#### [EXERCISE]
Your task is to transcribe the data in full.

#### [DATA FOR THIS EXERCISE]

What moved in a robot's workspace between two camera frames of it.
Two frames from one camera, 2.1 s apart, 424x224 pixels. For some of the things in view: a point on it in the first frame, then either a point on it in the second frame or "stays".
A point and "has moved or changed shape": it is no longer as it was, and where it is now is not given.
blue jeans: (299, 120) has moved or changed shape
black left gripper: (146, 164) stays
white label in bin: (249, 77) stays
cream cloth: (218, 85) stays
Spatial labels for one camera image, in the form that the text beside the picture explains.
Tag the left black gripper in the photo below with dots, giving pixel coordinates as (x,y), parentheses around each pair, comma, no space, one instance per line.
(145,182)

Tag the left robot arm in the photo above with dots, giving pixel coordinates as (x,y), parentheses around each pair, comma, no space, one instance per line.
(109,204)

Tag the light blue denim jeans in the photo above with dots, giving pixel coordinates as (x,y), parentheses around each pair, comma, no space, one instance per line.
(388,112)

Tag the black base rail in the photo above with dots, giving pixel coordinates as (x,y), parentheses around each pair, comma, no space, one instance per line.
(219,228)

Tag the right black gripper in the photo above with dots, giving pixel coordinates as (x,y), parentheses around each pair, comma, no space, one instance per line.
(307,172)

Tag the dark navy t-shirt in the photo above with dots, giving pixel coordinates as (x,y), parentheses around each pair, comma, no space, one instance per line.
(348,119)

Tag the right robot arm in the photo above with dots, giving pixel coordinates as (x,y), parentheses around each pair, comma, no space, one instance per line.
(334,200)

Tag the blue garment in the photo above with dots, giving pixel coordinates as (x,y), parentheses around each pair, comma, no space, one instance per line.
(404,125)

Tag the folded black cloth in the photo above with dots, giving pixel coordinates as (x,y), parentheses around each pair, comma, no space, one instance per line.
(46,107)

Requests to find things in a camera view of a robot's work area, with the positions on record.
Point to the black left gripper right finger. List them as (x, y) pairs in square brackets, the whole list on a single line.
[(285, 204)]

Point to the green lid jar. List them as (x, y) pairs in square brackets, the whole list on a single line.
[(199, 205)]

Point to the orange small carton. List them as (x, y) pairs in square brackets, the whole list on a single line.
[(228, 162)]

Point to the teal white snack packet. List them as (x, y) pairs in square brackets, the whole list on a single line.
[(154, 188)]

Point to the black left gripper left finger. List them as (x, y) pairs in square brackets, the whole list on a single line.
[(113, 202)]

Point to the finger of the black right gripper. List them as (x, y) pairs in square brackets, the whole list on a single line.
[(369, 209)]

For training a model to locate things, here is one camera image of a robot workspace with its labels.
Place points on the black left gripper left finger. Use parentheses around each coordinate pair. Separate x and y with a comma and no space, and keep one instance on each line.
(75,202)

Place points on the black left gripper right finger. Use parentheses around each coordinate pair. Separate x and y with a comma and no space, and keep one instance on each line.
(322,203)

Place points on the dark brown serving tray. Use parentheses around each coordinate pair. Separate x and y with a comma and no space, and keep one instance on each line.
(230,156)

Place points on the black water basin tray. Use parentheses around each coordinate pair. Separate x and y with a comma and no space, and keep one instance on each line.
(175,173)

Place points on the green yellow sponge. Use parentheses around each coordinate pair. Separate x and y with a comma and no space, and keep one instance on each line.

#### [RESPONSE TO THE EXERCISE]
What moved in a robot's workspace between two camera frames of it.
Two frames from one camera, 2.1 s apart, 424x224 pixels. For some of the things in view: a point on it in the first frame, then either a point on it in the second frame or "stays".
A point and "has moved or changed shape": it is no longer as it was, and where it is now is not given.
blue jeans: (299, 120) has moved or changed shape
black left gripper: (146, 164) stays
white label in bin: (249, 77) stays
cream cloth: (218, 85) stays
Spatial labels for one camera image, in the form that the text beside the picture explains.
Tag the left black gripper in the photo below with dots, giving pixel coordinates as (x,y), parentheses around each pair, comma, no space, one instance per line.
(145,182)

Tag the left robot arm in the photo above with dots, giving pixel coordinates as (x,y), parentheses around each pair, comma, no space, one instance per line.
(109,204)

Tag the light blue denim jeans in the photo above with dots, giving pixel coordinates as (x,y), parentheses around each pair, comma, no space, one instance per line.
(388,112)

Tag the black base rail in the photo above with dots, giving pixel coordinates as (x,y), parentheses around each pair, comma, no space, one instance per line.
(219,228)

Tag the right black gripper in the photo above with dots, giving pixel coordinates as (x,y), parentheses around each pair, comma, no space, one instance per line.
(307,172)

Tag the dark navy t-shirt in the photo above with dots, giving pixel coordinates as (x,y), parentheses around each pair, comma, no space, one instance per line.
(348,119)

Tag the right robot arm in the photo above with dots, giving pixel coordinates as (x,y), parentheses around each pair, comma, no space, one instance per line.
(334,200)

Tag the blue garment in the photo above with dots, giving pixel coordinates as (x,y), parentheses around each pair, comma, no space, one instance per line.
(404,125)

Tag the folded black cloth in the photo above with dots, giving pixel coordinates as (x,y), parentheses around each pair, comma, no space, one instance per line.
(46,107)

Requests to find things in a camera view of a robot's work area, with the positions on record.
Point to the black left gripper right finger. List them as (x, y) pairs in square brackets, the whole list on a single line.
[(285, 204)]

Point to the green lid jar. List them as (x, y) pairs in square brackets, the whole list on a single line.
[(199, 205)]

Point to the orange small carton. List them as (x, y) pairs in square brackets, the whole list on a single line.
[(228, 162)]

Point to the teal white snack packet. List them as (x, y) pairs in square brackets, the whole list on a single line.
[(154, 188)]

Point to the black left gripper left finger. List them as (x, y) pairs in square brackets, the whole list on a single line.
[(113, 202)]

Point to the finger of the black right gripper. List them as (x, y) pairs in square brackets, the whole list on a single line.
[(369, 209)]

For training a model to locate things, here is one camera image of a robot workspace with its labels.
Place points on the black left gripper left finger. Use parentheses around each coordinate pair. Separate x and y with a comma and no space, and keep one instance on each line.
(75,202)

Place points on the black left gripper right finger. Use parentheses around each coordinate pair. Separate x and y with a comma and no space, and keep one instance on each line.
(322,203)

Place points on the dark brown serving tray. Use parentheses around each coordinate pair. Separate x and y with a comma and no space, and keep one instance on each line.
(230,156)

Place points on the black water basin tray. Use parentheses around each coordinate pair. Separate x and y with a comma and no space, and keep one instance on each line.
(175,173)

Place points on the green yellow sponge. Use parentheses around each coordinate pair. Separate x and y with a comma and no space, and keep one instance on each line.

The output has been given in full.